Sollte sich diese Verbesserung fortsetzen, könnten die Auslandsfabriken die Profitabilität von TSMC weniger belasten als zunächst befürchtet. Die Expansion in den USA wäre dann nicht nur eine strategische Investition, sondern könnte mit steigender Produktion und Auslastung auch zu einem zusätzlichen Ergebnistreiber werden. Im Zusammenhang damit steht eine neu genehmigte US-Kapitalzusage von rund 29 Mrd. US-Dollar.
Auch andere Investmenthäuser erhöhten ihre Kursziele oder hielten an positiven Einschätzungen fest. Needham hob sein Ziel von 480 auf 530 US-Dollar an und bestätigte „Buy“. DA Davidson erhöhte das Kursziel von 450 auf 500 US-Dollar und beließ die Aktie ebenfalls auf „Buy“.
Ein zitierter Konsenswert liegt bei 524,25 US-Dollar. Andere Datenanbieter nennen abweichende Durchschnittswerte, darunter 503,15 US-Dollar bei Zacks und 547,09 US-Dollar bei Investing.com. Die Unterschiede können auf verschiedene Analystenstichproben, Veröffentlichungszeitpunkte und Berechnungsmethoden zurückgehen. Konsensziele sollten deshalb als Prognosen verstanden werden – nicht als Beweis für einen objektiven oder fairen Wert der Aktie.

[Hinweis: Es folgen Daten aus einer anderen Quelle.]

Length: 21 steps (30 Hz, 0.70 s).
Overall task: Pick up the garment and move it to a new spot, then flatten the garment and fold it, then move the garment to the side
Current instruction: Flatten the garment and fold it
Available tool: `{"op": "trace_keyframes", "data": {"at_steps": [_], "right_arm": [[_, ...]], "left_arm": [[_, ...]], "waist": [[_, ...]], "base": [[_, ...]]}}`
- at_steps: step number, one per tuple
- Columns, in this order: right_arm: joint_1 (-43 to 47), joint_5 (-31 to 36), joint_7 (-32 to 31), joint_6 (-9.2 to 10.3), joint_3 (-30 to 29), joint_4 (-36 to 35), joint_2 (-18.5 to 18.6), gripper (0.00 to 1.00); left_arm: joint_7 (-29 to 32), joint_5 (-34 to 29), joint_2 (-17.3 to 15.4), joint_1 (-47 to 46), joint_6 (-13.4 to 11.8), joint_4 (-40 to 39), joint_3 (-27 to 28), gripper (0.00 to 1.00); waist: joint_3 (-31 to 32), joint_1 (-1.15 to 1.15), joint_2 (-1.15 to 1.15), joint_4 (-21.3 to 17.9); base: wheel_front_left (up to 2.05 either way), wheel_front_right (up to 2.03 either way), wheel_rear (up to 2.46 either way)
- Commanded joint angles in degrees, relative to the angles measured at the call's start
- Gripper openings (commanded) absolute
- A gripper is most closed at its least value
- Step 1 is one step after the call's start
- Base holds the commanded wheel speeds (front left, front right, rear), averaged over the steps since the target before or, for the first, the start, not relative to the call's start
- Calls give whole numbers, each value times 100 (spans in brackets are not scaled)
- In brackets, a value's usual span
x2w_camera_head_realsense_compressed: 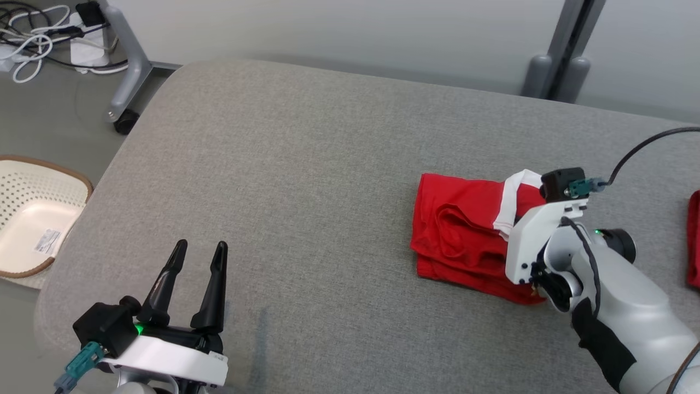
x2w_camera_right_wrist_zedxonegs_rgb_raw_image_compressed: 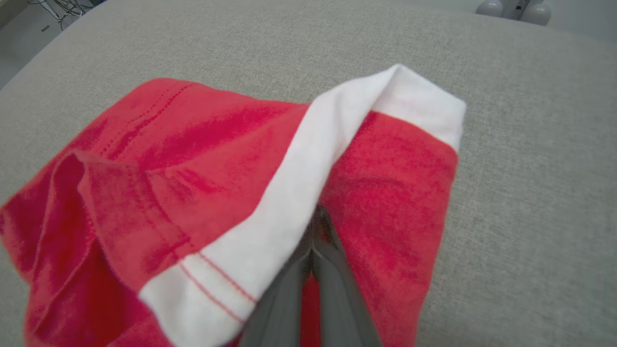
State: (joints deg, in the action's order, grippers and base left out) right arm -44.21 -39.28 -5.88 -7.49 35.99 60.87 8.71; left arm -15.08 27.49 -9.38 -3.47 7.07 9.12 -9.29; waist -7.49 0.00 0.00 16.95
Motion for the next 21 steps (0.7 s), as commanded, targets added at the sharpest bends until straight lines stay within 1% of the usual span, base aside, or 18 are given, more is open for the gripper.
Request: {"op": "trace_keyframes", "data": {"at_steps": [1,5,9,13,15,16,21], "right_arm": [[-156,16,77,-1,-7,57,6,0],[-524,60,189,-1,-5,259,38,0],[-895,129,169,-1,78,455,41,0],[-1248,175,309,-1,103,640,2,0],[-1394,176,415,-1,127,706,-88,0],[-1497,158,546,-1,158,729,-192,0],[-1468,87,890,0,321,622,-290,0]], "left_arm": [[-5,18,7,-117,34,18,12,100],[-5,64,56,-223,44,90,-4,100],[-5,102,118,-317,42,155,-60,100],[-5,189,115,-381,43,173,-131,100],[-5,205,93,-429,44,183,-140,100],[-5,216,72,-435,44,197,-108,100],[-5,127,39,-358,45,170,-48,100]], "waist": [[-140,0,0,157],[-297,0,0,393],[-439,0,0,625],[-547,0,0,773],[-563,0,0,797],[-539,0,0,777],[-341,0,0,576]], "base": [[0,0,0],[0,0,0],[0,0,0],[0,0,0],[0,0,0],[0,0,0],[0,0,0]]}}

Die optimistische These lautet: Die KI-getriebene Nachfrage bleibt hoch, TSMCs Gewinne wachsen weiter kräftig, und die bessere Wirtschaftlichkeit der Arizona-Fabriken kann die Belastung durch die internationale Expansion verringern. Die Juli-Umsätze liefern dafür ein starkes Signal zur aktuellen Geschäftsdynamik.

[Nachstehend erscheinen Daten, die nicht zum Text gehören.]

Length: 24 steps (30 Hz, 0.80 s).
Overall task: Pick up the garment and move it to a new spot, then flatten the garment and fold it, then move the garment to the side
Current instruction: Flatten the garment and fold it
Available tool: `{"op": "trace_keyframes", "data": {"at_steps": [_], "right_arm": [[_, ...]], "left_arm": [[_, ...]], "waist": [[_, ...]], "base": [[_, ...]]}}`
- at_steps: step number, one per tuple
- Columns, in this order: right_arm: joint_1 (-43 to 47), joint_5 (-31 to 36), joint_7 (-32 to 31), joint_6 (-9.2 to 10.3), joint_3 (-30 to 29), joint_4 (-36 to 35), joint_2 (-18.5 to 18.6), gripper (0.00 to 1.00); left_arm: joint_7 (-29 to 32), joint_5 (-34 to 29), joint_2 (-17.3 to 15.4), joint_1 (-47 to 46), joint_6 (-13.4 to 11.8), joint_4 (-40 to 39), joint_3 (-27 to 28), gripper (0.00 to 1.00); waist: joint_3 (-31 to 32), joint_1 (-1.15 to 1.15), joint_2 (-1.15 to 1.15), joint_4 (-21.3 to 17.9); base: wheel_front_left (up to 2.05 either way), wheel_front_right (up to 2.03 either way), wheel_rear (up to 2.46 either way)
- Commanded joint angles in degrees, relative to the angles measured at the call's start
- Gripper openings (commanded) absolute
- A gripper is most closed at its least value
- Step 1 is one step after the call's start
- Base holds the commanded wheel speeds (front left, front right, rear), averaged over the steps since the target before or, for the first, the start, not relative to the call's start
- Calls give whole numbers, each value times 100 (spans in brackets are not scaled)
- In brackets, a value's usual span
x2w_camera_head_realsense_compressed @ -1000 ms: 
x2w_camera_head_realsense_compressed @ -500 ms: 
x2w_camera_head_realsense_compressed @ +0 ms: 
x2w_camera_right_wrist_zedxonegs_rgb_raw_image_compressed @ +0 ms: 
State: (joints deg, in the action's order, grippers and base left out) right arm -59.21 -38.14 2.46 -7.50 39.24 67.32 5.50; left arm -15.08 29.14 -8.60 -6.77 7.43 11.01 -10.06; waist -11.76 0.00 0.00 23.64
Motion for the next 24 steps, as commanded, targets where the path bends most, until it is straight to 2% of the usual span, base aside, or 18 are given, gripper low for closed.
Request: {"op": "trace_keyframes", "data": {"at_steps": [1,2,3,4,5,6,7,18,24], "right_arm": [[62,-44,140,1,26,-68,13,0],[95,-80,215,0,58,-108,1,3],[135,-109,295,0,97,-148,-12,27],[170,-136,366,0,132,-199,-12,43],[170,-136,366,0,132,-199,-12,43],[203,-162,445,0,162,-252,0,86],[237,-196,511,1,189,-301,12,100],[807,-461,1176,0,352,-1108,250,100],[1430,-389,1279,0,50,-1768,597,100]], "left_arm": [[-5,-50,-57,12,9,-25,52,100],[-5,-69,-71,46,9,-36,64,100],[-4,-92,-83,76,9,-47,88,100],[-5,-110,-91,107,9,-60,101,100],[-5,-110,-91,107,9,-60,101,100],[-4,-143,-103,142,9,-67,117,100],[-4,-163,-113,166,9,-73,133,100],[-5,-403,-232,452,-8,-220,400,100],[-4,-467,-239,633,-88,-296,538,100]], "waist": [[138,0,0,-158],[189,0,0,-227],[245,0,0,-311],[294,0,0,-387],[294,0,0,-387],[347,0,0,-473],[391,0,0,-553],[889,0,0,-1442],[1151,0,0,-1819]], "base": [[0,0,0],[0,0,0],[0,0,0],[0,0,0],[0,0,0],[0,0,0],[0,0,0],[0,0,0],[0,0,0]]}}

Die vorsichtigere Sichtweise ist jedoch ebenso wichtig: Ein starkes Unternehmen ist nicht automatisch eine günstige Aktie. Da die KI-Nachfrage bereits ein zentraler Bestandteil der Bewertung ist, müssen die künftigen Ergebnisse die ambitionierten Prognosen vermutlich wiederholt übertreffen, damit sich das Bewertungsniveau weiter ausdehnen kann.
Für Anleger lautet die wichtigste Schlussfolgerung daher nicht, dass TSMCs Juli-Bericht schwach gewesen sei – das war er nicht. Entscheidend ist vielmehr, ob Umsatz, Margen und die Entwicklung der Auslandsfabriken künftig stark genug ausfallen, um das zu übertreffen, was der Aktienkurs bereits vorwegnimmt.